The suction inlet 52 in the representative venturi apparatus 50 has a circular diameter of approximately 10 mm and a length of approximately 10 mm. The suction inlet 52 tapers to a conical distal end that directs the dispersed phase material to tubing that leads to conical chamber 80 for mixing the continuous phase and dispersed phase together to form an emulsion or mixed phase. The conical chamber 80 has a circular proximal diameter of about 10 mm and tapers toward the mixed phase nozzle 60 at its distal end.

The discharge diffuser 82 at the distal end of the representative venturi apparatus 50 according to the invention is formed to have approximately a 12.7 mm (0.5 inch) externally threaded exterior to be joined to a threaded discharge tube or pipe fitting (not shown) for the mixed phase (emulsion) to exit from the venturi apparatus 50. The discharge diffuser has a length of approximately 18 mm, and an external circular opening with a diameter of about 15 mm. An end elevational view of the venturi apparatus 50 from the discharge diffuser 82 in FIG. 2 shows that the venturi apparatus 50 has a generally hexagonal or six-sided exterior, and the height and width of such exterior is approximately 36 mm.

The representative venturi apparatus 50 is shown in FIG. 3 formed of two machined parts, with the first part in which is formed the first inlet 48 leading to the venturi nozzle 66, and the second part in which is formed the suction inlet 52, the conical chamber 80, the mixed phase nozzle 60 and the diffuser 82. The first part engages the second part and is threadably connected by threads 77 formed on the exterior of first part and interior of second part. A sealing ring 78 is provided for fluid-tight sealing of the first part and second part.

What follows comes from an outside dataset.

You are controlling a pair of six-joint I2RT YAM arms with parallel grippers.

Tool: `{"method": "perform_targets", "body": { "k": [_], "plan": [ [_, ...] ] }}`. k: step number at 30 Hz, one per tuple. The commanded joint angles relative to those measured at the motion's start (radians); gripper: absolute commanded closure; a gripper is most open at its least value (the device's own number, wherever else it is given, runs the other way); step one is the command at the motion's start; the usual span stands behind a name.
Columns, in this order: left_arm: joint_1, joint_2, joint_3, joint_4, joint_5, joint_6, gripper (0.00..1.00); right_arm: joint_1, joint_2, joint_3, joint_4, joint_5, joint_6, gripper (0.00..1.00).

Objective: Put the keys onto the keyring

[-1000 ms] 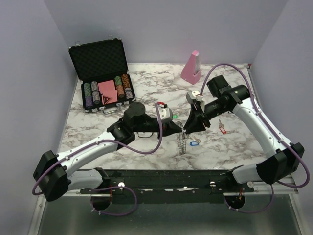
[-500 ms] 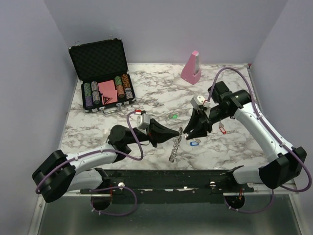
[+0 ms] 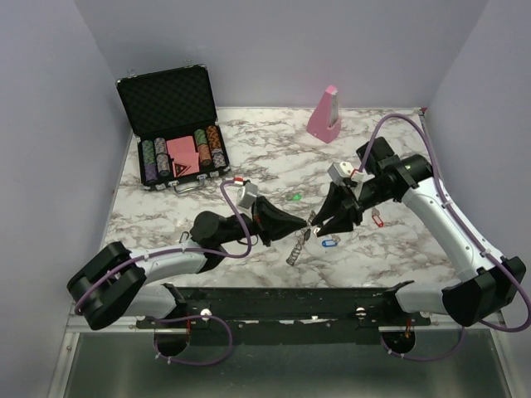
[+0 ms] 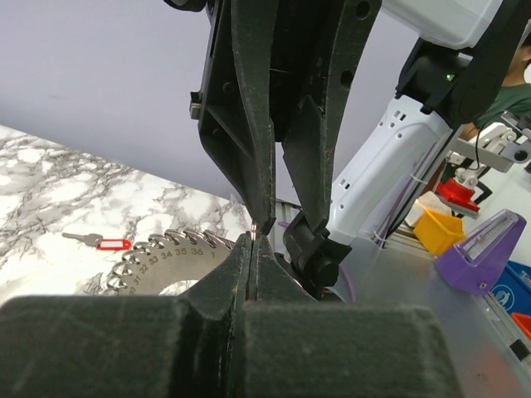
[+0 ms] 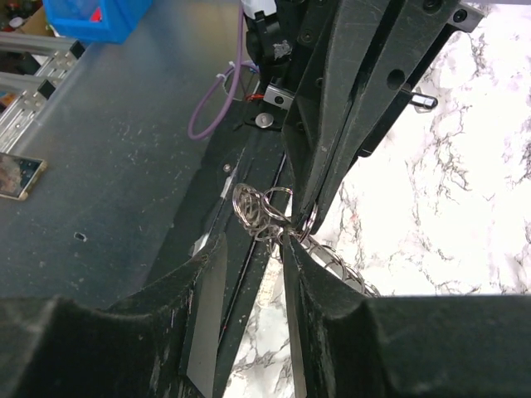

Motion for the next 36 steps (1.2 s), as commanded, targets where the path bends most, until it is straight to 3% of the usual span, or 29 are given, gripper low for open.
{"method": "perform_targets", "body": {
  "k": [1, 10, 25, 36],
  "plan": [
    [-0.004, -0.03, -0.008, 0.271, -0.035, -0.014, 1.0, 0.0, -0.02, -0.004, 0.075, -0.011, 0.083, 0.59],
    [-0.004, -0.056, -0.025, 0.234, -0.015, 0.015, 1.0, 0.0, -0.009, 0.077, 0.027, 0.059, 0.09, 0.6],
    [-0.013, -0.056, 0.001, 0.176, -0.032, 0.037, 1.0, 0.0, 0.026, 0.029, 0.107, 0.001, 0.172, 0.63],
    [-0.028, -0.055, 0.027, 0.113, -0.085, 0.063, 1.0, 0.0, 0.008, -0.024, 0.225, -0.008, 0.293, 0.73]
  ]
}}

The continuous phase of the emulsion can be water-based or oil-based. When the continuous phase is water-based, the dispersed phase of emulsion can be oil-based. When the continuous phase is oil-based, the dispersed phase of the emulsion can be water-based. Examples of continuous water-based phases include, but are not limited to, water, aqueous starch solutions and polymer solutions. Additional ingredients commonly used in emulsions of sizing agents, such as but not limited to, biocides, alum, cationic resins, surfactants, etc., may be included in the continuous phase feed. Examples of dispersed oil phase include, but are not limited to, ASA, AKD, and polymers. Additives such as surfactants optionally can be included in the oil phase.

Continuous phase feed pressure is between about 10 bar and 50 bar, preferably between about 18 bar and 35 bar. The ratio of mixed phase nozzle size to continuous phase nozzle size is greater than 1:1 and less than 4:1, preferably between 1.5:1 and 2.5:1. The diameter of continuous phase nozzle (e.g., nozzle 66 in FIG. 3 ) is set to obtain a flow velocity of about 10 to 100 m/s, preferably, about 40 to 60 m/s. High velocity creates conditions that form emulsions instantaneously.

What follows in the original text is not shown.